Fixing a Static Archive of a Drupal Site to Redirect Old URLs with Mod Rewrite

The new Google Search Console shows you what URLs were are causing 404 errors, and not in the index. A static archive of this old Drupal site worked okay, but I needed to redirect old URLs so they’d work again.

They’re Out There, Somewhere

I created static copy of this site, made with wget, roughly in the same way described at drupal.org, Creating a static archive of a Drupal site.

I uploaded it, and it started to work, but recently, saw inside the new search console, this:

Auuuugh-ah-ah-ah!!!  The old site had a zillion URLs that didn’t end in “.html”, while the new archive had only URLs ending in “.html”.  So, Google keeps trying these URLs, fails, and then throws it into the “excluded” list.

It’s been crawling these URLs even though they haven’t been working for half a year. I can only guess why it’s doing this: internal links from articles that never got rewritten.

I figured the node/### and content/* URLs are worth saving. Here’s a mod_rewrite configuration that will redirect old URLs to the new archive URLs.

[code]
RewriteRule ^(node/\d+)$ /d/$1.html [L,R=301]
RewriteRule ^(content/[a-z0-9-]+)$ /d/$1.html [L,R=301]
[/code]

Put those into your .htaccess.  The rules are read top to bottom, so put those closer to the bottom, and leave the more specific rules up at the top.

What’s Google Going to Do with the 301 Redirects?
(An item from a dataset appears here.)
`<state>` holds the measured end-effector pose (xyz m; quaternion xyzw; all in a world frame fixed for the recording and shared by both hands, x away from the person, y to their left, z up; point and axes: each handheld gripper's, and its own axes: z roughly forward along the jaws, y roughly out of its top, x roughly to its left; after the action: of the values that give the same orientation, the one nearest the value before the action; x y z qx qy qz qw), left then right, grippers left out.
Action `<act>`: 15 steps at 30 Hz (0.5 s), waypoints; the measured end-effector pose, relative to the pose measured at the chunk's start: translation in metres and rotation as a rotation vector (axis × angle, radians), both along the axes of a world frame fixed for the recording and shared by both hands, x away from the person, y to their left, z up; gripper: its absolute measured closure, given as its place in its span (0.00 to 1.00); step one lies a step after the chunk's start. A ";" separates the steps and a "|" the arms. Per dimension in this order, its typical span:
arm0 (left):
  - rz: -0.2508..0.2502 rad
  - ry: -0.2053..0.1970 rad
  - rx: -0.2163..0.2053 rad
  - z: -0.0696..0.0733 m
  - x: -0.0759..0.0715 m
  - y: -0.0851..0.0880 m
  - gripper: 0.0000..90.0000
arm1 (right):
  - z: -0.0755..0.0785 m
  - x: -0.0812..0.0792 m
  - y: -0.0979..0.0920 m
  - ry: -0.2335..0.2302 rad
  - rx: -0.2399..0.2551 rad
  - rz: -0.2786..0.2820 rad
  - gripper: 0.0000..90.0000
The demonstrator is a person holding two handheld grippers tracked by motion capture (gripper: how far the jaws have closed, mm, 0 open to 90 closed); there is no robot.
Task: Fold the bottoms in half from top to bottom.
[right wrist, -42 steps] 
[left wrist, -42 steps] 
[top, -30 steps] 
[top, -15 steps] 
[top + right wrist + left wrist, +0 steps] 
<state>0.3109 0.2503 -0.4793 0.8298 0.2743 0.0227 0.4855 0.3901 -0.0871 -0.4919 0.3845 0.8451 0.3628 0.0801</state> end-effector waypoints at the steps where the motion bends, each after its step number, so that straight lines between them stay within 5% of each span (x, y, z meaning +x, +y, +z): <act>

Google should follow the redirect, and flow PageRank to the landing page.  I think it also helps with site reputation, because there are fewer bad links around.

At least I hope so.

The other side of it: the crawl budget. It definitely costs more pages from the budget, because a redirect is condered a page, but if Google increases the crawl rate, it’s ok.

Why this Wasn’t Fixed Before

I originally did some manually coded redirects for several popular pages, and let the rest go. Mainly, I hadn’t seen how many bad URLs there were, so figured that only important pages would count.  The rest could be re-indexed.

That worked, until I saw the site’s index shrinking, steadily, in 2017.  It was probably due to Google excluding duplicate content:

For the most part, I don’t care about those pages, but Google excluded 1543.html, one of the new archive pages.

Google must have seen that new page as a duplicate of d/node/1543, sans “.html”.  It did this for three *.html pages, and several pages that didn’t end in “.html”.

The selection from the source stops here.